Sunday, August 21, 2011

Redo log buffer or redo log file ?

There's a very interesting post on Jonathan Lewis' blog under the unassuming title of REDO.

Oracle treats a transaction as committed when the change and the commit has been written to the redo log BUFFER and doesn't require it to be written to the redo log FILE.

This can cause issues if the instance fails before that log data is flushed to the the file. If the disk write fails BECAUSE the instance fails, it is very unlikely that anything would have had a chance to look at the data in that tiny gap (but even rare risks WILL happen somewhere, sometime). If the disk write fails but the instance continues for a time (which is simulated in Jonathan's post) then the risk gets higher.

I think RAC throws a few more variables in there. Conceivably, a transaction in one instance may have committed data (not written to redo log file) shunted to another instance where it can be amended again and written to that instance's redo log file. If that first instance fails without a persistent copy of that initial transaction, then it can never be re-applied in its entirety.

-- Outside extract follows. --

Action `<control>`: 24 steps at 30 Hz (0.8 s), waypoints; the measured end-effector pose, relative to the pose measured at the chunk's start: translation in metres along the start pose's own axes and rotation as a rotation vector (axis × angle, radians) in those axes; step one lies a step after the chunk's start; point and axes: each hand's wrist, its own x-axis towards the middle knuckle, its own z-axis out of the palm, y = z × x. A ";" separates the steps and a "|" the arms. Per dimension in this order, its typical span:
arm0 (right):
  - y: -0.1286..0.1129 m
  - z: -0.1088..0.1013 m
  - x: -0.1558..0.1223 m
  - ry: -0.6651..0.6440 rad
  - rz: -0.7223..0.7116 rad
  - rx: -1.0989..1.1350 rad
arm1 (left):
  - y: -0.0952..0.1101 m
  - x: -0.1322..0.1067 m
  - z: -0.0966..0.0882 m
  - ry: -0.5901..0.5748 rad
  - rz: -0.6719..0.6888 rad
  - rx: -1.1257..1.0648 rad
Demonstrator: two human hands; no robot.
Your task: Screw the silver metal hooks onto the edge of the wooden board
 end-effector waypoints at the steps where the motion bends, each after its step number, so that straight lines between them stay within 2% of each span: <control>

But then I'm a developer and maybe I'm missing something in the the way instance recoveries are managed in RAC.

So is Oracle 'broken' ?

One problem is the notion of 'durability' is vague. A committed action should last beyond 'system failure', but in a 'cheap' system the CPU and disks can be in the same rack (or the same server) and a failure, such as a fire, could destroy both. Does that mean a transaction shouldn't be viewed as 'committed' until the log file is archived and shipped elsewhere ? Conversely, an expensive 'Data Guard' architecture with a maximum protection mode/level might not be impacted by the failure of a redo log write on a single node.

I suspect this one will run on for a while, and it is worth keeping an eye on Jonathan's post as the experts weigh in.


Anonymous said...

If i am not mistaken, a transaction is committed only ofter it is written to redo log file, not to the buffer.

SydOracle said...

There's a great discussion on this at Jonathan Lewi's blog.

The upshot is that, even if the log buffer hasn't (can't) be written to disk, the change is visible to other transactions. As such it is 'committed', though it is not 'durable' (so arguably should not be considered as committed).